### Problem description
In the data below, which lines hold "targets"? Copy every one.

### Dataset excerpt
※ ※ ※
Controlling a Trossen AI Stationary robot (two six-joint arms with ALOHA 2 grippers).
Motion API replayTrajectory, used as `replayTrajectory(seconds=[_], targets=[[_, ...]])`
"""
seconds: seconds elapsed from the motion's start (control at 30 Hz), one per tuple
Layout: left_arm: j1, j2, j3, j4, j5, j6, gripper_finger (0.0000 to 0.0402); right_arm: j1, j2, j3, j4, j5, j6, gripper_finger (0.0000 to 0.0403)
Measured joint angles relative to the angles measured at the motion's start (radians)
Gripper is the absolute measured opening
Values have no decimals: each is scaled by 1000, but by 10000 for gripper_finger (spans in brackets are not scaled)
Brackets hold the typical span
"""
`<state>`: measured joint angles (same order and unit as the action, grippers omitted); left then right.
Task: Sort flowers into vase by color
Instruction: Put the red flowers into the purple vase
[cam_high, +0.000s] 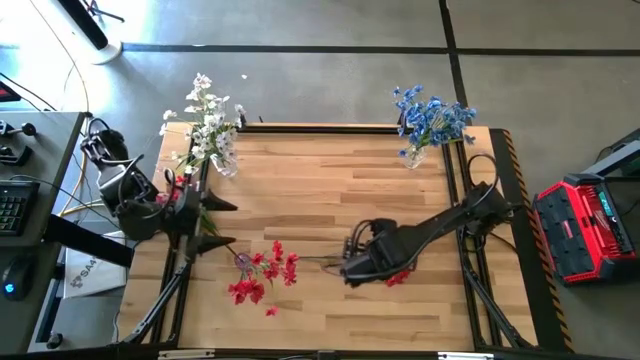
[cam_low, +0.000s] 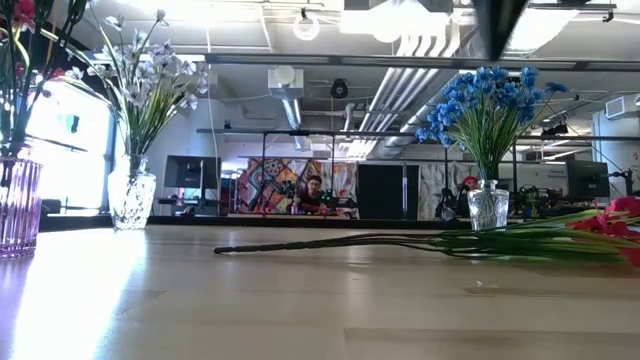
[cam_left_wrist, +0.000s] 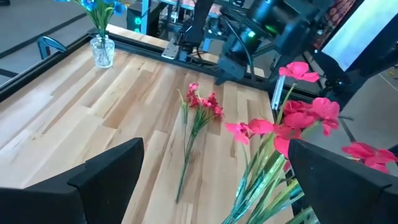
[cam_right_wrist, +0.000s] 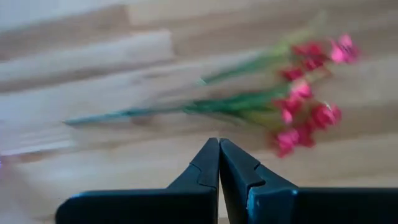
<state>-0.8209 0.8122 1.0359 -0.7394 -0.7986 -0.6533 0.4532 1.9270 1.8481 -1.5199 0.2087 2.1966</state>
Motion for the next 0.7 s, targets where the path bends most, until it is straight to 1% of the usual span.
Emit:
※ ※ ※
### Task answer
Motion API replayTrajectory, used as `replayTrajectory(seconds=[_], targets=[[_, ...]])`
Motion for the next 0.7 s, targets where the path bends most, until it is straight to 1% of the usual span.

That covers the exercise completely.